* [Problem description]
Take the listing below and print exactly the lines starting at the line containing "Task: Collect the" and ending at the line containing "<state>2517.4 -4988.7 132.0", both ends included, and no others.

Start of Extracted entries

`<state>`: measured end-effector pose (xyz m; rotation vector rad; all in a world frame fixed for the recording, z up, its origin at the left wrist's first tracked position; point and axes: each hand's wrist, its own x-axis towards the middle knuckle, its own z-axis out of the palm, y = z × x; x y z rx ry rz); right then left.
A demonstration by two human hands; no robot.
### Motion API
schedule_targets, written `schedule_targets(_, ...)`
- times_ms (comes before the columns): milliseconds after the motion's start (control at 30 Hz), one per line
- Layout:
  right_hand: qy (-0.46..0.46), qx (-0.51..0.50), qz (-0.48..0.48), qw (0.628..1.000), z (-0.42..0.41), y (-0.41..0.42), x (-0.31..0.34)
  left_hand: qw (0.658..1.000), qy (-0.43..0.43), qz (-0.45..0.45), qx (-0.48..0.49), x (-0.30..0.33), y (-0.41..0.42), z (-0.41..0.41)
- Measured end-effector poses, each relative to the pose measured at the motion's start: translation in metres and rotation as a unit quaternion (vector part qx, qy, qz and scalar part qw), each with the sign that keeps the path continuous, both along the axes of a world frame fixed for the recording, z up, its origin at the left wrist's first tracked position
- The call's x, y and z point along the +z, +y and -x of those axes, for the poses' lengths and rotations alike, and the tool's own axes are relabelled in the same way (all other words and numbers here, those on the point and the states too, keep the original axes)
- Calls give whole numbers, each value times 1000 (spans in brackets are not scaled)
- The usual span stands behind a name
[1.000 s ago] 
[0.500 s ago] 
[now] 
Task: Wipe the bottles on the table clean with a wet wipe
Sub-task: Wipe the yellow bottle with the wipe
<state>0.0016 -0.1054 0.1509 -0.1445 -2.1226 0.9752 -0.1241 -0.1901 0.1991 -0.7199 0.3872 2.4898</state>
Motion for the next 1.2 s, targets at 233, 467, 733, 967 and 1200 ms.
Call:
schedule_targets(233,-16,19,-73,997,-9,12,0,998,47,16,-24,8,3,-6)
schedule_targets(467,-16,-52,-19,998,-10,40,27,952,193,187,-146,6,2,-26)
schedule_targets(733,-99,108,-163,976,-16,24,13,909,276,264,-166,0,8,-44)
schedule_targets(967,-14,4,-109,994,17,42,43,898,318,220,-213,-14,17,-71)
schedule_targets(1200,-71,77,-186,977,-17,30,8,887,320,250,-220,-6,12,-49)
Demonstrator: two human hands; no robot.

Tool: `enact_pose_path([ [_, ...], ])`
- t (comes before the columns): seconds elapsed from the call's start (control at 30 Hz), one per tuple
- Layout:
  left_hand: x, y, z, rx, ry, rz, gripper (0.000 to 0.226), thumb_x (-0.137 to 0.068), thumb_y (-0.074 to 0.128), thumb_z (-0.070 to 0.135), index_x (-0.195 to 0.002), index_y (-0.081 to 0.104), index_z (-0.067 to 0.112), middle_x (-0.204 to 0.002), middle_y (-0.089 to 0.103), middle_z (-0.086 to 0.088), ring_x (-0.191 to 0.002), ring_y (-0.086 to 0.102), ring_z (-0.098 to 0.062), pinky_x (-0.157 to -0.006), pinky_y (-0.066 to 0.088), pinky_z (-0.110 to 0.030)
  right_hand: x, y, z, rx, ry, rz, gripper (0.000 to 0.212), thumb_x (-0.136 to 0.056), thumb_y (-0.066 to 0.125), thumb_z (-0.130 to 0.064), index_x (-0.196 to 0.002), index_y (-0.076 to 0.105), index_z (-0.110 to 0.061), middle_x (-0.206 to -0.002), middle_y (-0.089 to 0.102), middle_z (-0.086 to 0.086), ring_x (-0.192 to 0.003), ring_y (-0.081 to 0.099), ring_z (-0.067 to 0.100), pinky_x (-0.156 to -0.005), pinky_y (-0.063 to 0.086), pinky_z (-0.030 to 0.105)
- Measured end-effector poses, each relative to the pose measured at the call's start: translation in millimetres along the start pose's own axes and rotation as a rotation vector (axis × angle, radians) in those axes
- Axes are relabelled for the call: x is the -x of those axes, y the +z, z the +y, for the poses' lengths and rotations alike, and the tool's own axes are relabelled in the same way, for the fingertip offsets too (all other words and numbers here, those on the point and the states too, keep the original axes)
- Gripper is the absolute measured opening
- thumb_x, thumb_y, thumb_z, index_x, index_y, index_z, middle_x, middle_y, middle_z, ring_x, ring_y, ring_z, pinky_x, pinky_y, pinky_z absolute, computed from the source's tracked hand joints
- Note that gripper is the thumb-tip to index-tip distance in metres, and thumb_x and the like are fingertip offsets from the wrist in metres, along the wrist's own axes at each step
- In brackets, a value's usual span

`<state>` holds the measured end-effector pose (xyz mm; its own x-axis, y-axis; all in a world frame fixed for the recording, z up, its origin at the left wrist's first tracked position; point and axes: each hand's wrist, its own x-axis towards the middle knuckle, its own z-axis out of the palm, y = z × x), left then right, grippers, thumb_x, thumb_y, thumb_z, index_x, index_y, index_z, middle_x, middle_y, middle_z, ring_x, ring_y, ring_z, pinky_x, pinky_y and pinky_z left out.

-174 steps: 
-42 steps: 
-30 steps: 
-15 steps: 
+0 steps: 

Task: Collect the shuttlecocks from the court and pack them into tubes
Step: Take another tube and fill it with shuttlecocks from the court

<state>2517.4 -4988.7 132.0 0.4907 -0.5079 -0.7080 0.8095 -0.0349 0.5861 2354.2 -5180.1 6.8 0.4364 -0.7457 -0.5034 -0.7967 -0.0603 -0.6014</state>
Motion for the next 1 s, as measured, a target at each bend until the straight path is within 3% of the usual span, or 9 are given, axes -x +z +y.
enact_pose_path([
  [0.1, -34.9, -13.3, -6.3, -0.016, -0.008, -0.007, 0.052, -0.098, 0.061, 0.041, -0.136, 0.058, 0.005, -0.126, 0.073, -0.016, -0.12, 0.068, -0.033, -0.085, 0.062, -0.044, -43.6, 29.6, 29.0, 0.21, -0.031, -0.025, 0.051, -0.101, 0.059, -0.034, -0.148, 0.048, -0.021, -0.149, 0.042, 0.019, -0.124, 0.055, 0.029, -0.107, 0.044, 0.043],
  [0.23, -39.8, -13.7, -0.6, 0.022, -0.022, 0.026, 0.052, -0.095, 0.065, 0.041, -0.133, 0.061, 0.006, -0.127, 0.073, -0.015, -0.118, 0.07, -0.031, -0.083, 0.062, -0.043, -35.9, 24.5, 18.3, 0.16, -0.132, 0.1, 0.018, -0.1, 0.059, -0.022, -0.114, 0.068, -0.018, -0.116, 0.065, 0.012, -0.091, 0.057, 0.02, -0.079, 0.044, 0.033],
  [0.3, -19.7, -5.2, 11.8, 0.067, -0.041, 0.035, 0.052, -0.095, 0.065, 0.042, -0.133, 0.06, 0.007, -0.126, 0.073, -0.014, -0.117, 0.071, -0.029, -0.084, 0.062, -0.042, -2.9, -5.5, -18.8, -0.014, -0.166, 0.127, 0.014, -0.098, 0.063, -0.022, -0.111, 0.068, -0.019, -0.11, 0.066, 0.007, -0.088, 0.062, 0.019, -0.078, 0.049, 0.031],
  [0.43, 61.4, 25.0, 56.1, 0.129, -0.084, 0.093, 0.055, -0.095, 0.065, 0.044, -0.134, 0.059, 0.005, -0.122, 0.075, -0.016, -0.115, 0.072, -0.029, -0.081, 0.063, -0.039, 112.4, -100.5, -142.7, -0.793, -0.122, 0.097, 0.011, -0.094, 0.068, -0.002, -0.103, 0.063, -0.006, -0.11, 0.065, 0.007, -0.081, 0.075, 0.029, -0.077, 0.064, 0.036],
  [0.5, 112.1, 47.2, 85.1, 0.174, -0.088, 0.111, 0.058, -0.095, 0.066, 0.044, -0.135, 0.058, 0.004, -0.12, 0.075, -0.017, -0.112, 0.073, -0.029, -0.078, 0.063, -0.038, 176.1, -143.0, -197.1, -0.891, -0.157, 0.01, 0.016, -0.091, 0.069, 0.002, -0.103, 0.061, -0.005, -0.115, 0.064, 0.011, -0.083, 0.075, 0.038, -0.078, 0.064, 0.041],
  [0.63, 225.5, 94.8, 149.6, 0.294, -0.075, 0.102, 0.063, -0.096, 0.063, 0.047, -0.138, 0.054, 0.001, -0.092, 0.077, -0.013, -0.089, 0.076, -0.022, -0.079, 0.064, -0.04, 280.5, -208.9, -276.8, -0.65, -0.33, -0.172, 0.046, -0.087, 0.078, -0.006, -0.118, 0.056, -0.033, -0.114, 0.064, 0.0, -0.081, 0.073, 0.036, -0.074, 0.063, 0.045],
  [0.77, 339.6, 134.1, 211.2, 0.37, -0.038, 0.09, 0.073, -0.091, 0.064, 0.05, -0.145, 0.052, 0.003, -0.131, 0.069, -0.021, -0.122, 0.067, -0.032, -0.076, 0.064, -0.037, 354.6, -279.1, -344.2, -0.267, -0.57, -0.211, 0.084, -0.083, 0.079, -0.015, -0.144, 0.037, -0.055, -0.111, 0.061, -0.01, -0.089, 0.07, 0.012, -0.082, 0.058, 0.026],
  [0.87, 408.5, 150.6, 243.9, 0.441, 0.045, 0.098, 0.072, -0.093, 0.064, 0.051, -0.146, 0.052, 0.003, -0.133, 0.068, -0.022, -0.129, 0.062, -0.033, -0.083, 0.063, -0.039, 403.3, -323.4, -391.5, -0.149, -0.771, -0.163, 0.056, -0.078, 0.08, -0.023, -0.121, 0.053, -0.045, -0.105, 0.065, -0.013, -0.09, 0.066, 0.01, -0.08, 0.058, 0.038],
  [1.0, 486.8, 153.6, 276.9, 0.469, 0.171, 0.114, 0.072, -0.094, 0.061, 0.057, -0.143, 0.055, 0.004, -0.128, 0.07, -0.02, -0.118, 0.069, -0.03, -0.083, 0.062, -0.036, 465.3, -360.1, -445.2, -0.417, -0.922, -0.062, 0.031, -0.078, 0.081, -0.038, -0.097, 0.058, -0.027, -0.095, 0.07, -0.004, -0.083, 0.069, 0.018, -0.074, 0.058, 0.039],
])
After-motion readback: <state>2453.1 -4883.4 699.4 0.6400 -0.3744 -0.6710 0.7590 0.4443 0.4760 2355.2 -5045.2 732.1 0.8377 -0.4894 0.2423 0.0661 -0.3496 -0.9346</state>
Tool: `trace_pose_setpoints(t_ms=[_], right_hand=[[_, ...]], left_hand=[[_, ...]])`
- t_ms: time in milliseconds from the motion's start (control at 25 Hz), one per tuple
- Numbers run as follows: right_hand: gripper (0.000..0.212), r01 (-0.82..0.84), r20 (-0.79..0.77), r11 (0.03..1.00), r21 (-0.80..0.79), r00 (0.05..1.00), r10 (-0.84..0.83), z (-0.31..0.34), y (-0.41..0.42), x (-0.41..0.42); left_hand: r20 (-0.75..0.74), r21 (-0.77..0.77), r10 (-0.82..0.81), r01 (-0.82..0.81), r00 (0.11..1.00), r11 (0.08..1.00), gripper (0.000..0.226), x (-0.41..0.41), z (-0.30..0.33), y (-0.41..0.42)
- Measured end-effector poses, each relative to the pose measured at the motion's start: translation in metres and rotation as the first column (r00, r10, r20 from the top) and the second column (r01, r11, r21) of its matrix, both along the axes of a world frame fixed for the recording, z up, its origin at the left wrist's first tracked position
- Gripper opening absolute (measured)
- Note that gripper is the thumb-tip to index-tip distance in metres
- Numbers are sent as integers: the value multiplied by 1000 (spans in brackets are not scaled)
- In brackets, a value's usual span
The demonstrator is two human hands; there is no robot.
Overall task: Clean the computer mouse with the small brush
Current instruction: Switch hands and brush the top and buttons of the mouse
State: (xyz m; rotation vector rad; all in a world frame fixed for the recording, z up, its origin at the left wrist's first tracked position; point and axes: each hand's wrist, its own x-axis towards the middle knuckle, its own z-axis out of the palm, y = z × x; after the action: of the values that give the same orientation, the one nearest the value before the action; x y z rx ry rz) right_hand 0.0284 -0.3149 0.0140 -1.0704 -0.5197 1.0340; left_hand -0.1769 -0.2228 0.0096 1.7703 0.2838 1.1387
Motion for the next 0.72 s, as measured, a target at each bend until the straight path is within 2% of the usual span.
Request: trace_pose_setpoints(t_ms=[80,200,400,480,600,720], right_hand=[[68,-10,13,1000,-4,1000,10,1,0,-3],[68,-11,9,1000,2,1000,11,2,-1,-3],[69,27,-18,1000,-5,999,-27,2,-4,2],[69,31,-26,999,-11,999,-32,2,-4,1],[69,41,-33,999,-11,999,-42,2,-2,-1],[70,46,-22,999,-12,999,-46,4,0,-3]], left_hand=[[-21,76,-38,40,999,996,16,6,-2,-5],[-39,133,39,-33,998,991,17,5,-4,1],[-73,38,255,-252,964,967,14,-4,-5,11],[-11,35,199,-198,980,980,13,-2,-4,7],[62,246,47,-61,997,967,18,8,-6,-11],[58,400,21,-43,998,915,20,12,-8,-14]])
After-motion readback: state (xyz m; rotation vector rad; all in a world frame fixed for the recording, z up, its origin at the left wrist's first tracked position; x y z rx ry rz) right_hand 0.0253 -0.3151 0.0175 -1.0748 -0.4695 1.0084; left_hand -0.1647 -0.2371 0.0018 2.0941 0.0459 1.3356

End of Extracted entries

* [Expected answer]
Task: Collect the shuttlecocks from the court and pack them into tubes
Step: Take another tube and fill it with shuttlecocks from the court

<state>2517.4 -4988.7 132.0 0.4907 -0.5079 -0.7080 0.8095 -0.0349 0.5861 2354.2 -5180.1 6.8 0.4364 -0.7457 -0.5034 -0.7967 -0.0603 -0.6014</state>

The output given here is complete.